* [Exercise details]
From the data below, repeat exactly the lines from the line with "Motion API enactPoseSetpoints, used" to the line with "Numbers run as", both included.

* [Provided material]
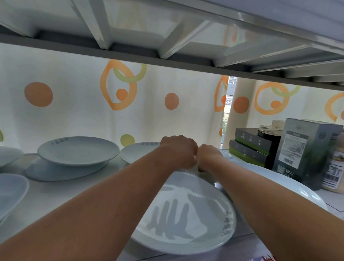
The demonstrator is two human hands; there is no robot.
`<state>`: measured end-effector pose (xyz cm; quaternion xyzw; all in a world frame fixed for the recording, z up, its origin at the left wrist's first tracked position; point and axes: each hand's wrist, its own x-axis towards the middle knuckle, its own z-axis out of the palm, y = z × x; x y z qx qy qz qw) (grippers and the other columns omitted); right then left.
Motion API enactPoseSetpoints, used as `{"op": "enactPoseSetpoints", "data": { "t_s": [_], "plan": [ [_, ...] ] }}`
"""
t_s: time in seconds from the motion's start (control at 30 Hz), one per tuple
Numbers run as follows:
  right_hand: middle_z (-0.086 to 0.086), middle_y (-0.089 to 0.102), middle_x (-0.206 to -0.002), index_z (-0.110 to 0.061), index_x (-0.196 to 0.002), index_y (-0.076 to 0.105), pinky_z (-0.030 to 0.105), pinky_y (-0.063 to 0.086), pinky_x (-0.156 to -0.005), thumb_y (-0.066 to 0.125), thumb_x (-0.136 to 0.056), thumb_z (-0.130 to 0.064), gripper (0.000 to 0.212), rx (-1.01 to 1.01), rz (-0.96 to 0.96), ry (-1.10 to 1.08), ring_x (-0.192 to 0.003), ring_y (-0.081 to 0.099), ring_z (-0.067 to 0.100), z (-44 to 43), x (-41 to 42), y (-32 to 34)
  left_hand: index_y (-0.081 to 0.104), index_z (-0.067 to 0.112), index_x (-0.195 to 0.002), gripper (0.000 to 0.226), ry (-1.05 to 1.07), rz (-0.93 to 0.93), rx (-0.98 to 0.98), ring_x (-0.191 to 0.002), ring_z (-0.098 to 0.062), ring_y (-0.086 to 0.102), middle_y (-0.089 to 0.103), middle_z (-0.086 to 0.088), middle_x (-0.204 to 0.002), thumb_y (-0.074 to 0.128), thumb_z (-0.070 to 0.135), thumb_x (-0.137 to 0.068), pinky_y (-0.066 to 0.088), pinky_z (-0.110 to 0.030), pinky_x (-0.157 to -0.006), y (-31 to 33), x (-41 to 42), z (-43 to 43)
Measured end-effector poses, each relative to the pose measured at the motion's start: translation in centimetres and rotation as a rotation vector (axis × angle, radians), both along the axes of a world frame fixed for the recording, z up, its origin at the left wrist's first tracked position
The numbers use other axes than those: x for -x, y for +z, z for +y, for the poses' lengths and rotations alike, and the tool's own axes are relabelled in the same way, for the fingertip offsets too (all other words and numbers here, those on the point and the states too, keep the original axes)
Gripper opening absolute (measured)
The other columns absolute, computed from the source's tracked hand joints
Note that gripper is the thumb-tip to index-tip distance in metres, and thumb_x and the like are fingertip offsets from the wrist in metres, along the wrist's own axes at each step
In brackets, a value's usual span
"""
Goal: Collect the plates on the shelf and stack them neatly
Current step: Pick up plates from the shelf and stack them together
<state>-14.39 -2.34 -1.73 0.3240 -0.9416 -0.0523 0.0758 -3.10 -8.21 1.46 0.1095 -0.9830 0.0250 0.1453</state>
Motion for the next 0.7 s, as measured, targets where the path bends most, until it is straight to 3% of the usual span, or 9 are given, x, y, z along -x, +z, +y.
{"op": "enactPoseSetpoints", "data": {
  "t_s": [0.2, 0.43, 0.57, 0.7],
  "plan": [
    [0.01, 0.058, -0.12, -0.011, -0.121, 0.053, 0.037, 0.048, -0.092, 0.048, -0.086, -0.01, 0.036, 0.13, 0.027, -0.014, -0.114, 0.055, 0.029, -0.5, 0.5, -0.7, 0.062, 0.026, -0.116, 0.031, -0.006, -0.007, -0.015, -0.115, -0.022, 0.056, 0.063, 0.0, -0.122, 0.048, 0.027, -0.088, 0.034, -0.031, -0.083, -0.2, -0.6, -0.5],
    [0.018, 0.062, -0.115, -0.001, -0.114, 0.056, 0.038, 0.046, -0.094, 0.044, -0.086, 0.006, 0.031, 0.27, 0.164, -0.035, -0.109, 0.058, 0.035, -0.3, 1.3, -0.5, 0.057, 0.033, -0.125, 0.036, -0.013, 0.005, -0.027, -0.12, -0.021, 0.053, 0.059, 0.0, -0.128, 0.048, 0.03, -0.09, 0.037, -0.033, -0.094, -0.1, -1.1, -0.8],
    [0.022, 0.064, -0.111, 0.001, -0.113, 0.051, 0.039, 0.048, -0.095, 0.05, -0.087, 0.004, 0.026, 0.288, 0.34, -0.005, -0.105, 0.06, 0.035, 0.1, 1.5, 0.0, 0.057, 0.033, -0.124, 0.035, -0.023, 0.023, -0.035, -0.121, -0.021, 0.052, 0.059, 0.0, -0.129, 0.048, 0.033, -0.091, 0.037, -0.033, -0.095, 0.0, -1.2, -0.8],
    [0.021, 0.063, -0.111, 0.002, -0.119, 0.046, 0.039, 0.05, -0.093, 0.057, -0.084, 0.003, 0.038, 0.364, 0.428, 0.075, -0.105, 0.059, 0.034, 1.4, 1.6, 1.1, 0.056, 0.034, -0.124, 0.035, -0.032, 0.037, -0.034, -0.123, -0.021, 0.051, 0.058, 0.001, -0.131, 0.048, 0.033, -0.091, 0.037, -0.033, -0.096, 0.2, -1.3, -0.7]
  ]
}}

* [Your solution]
Motion API enactPoseSetpoints, used as `{"op": "enactPoseSetpoints", "data": { "t_s": [_], "plan": [ [_, ...] ] }}`
"""
t_s: time in seconds from the motion's start (control at 30 Hz), one per tuple
Numbers run as follows:

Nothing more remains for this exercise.